Juliacon 2024

Unlocking lightning speed of Julia's Dict with Robinhood Hashing
2024-07-10 , For Loop (3.2)

Rooted in Google's Swiss Tables brilliance, the current implementation flaunts 1-byte metadata, elevating successful lookups to unprecedented efficiency. However, this leads to inefficient performance for unsuccessful queries. Enter the paradigm shift: the fusion of metadata intricacies and the precision of Robinhood hashing. Visualize this – rehashing without redundant hash recalculations and lightning fast querying time (both success and failure scenarios). Brace for a Dict metamorphosis!


Problems with Julia's Dict

Julia's Dict is currently using a variation of Swiss Tables which is an open addressing based linearly probed dictionary, but it has certain shortcomings.
1. For each key, value pair in the Dict, we store a byte where 7 bit is hash and 1 bit indicates validity. Storing this metadata allows us to improve the performance of successful lookups but unsuccessful lookups do not benefit from this.
2. During rehashing of the hash table, we have to recompute the hash again for inserting the elements into its proper location and it might be an expensive operation to compute the hash for complex data types. We can make use of metadata to get rid of this shortcoming and improve Dict’s performance during rehash.

Proposed Solution

We can do all of this using a simple concept called RobinHood hashing. We can use metadata to effectively improve rehash performance and time taken for unsuccessful lookups, at the same time not compromising on the lightning speed that we all crave.

Blatantly speaking, Robin Hood hashing technique is a variation of linear probing technique which improves over certain shortcomings of the linear probing. The basic idea is to take normal open addressing, and then use one clever trick in order to drastically reduce the variance of the expected average and maximum probe lengths. Shorter expected probe length leads to faster insert, delete and lookup operation on the hash table.

The way to do this is: when you probe for a position to insert a new element, if the probe length for the existing element is less than the current probe length for the element being inserted, swap the two elements and keep going. This small operation leads to drastic change in expected probe lengths and we can use this fact to improve the time of unsuccessful lookups. How? Intuitively, this simple swapping operation leads to non-decreasing probe lengths among keys which suffer from "hash collision". During search of a particular key, we can use this fact to terminate our search "early" if our current probe length is greater than the element that we are currently hovering over.

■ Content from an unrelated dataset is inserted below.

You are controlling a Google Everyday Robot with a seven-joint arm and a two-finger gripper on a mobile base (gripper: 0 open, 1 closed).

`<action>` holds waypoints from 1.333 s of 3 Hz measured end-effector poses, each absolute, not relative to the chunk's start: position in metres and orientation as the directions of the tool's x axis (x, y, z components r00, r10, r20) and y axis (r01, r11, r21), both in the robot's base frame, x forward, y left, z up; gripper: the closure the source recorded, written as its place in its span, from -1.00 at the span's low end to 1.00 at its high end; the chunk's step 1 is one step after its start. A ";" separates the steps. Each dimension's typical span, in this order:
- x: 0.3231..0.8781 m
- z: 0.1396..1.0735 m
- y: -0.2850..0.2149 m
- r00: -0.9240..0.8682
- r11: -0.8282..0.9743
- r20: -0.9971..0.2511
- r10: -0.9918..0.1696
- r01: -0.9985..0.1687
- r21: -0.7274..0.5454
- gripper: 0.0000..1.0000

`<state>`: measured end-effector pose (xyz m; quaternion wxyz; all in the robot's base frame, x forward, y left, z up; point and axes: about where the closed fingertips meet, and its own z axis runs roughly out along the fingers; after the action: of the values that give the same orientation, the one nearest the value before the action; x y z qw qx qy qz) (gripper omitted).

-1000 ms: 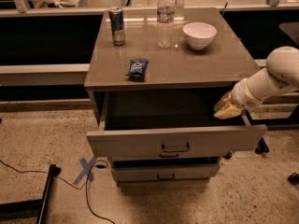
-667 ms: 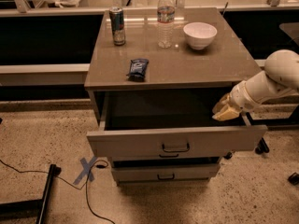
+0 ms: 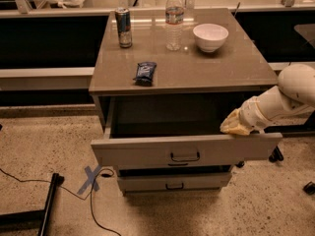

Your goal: Open top drawer

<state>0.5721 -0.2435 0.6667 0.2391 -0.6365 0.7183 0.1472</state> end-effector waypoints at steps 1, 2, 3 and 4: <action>0.560 0.661 -0.239 -0.075 0.135 -0.532 -0.843 -0.988 -0.074 0.38; 0.542 0.661 -0.234 -0.068 0.115 -0.535 -0.842 -0.992 -0.054 0.36; 0.527 0.672 -0.230 -0.049 0.096 -0.542 -0.839 -0.994 -0.058 0.30; 0.522 0.683 -0.230 -0.041 0.096 -0.555 -0.831 -0.993 -0.071 0.20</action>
Offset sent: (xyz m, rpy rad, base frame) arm -0.0549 0.0137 -0.0012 0.0118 0.0571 0.0546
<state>0.5225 -0.2298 0.6834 0.2383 -0.6503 0.7010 0.1702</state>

Keeping all of the above in mind, the idea that I am proposing is to use 4 byte of metadata per hash table entry and store 3 byte for hash and 1 byte for storing probe sequence length. Storing 3 bytes of hash allows us to save on the time needed to rehash the hash table. 1 byte for storing the probe length allows us to compute the “cost” of occupying a particular location cheaply, thus allowing us to terminate the lookups faster.

Another important aspect to discuss with respect to hash tables is the Load Factor. Load factor is often expressed as % and determines the max capacity of the hash table until it has to rehash again. So, a load factor of 90% means that the table can be 90% full before it needs to rehash again. This takes into account both valid keys and “tombstone” entries. Tombstone entries are dummy entries for keys which have been recently deleted. Having these entries results in improving performance of deletions but they contribute adversely to load factor.

I experimented with the backward shift deletion technique, which does not keep tombstone entries, but removes the entry from the table and then proceeds to shift back all the neighboring entries to fill the “void” created on deletion. On one hand, this helps to simplify branch conditions for insertions and lookups (because you don’t have to bother about “missing” entries), but on the other hand, this operation of backward shift on the adjacent entries increases the time for deletion.

Benchmarks

  1. Although the mean probe length of Dict and RobinDict both stays close to 1 for 10K entries, the variance of RobinDict is much less compared to Dict. For 10K entries, it’s almost one-third of the variance shown by Dict. We see ~3x improvement in the max probe length of RobinDict for 10K entries. For Dict, max probe length can go up to 50 entries, whereas in RobinDict never crosses more than 15.

  2. While inserting an entry into Dict, we would see large spikes in the time as we inserted more and more (key, value) pairs. It happens during the time the table rehashes. With the usage of metadata, that “spike” while insertion has completely disappeared.

  3. For deleting entries from RobinDict, it’s a tradeoff - while lower probe length would lead to small lookup time, but backward shifting deletion would lead to increase in time. From my benchmarks, ~60% of the time RobinDict outperforms Dict in terms of deletion.

  4. For successful lookups, 80% of the time RobinDict outperforms current Dict implementation, while for unsuccessful lookups it outperforms about 60% of the time. To be honest, I expected this value to be slightly on the higher side (like 90%), but there is an extra branch condition introduced (as compared to Dict) in lookup code flow which is causing the increase in time.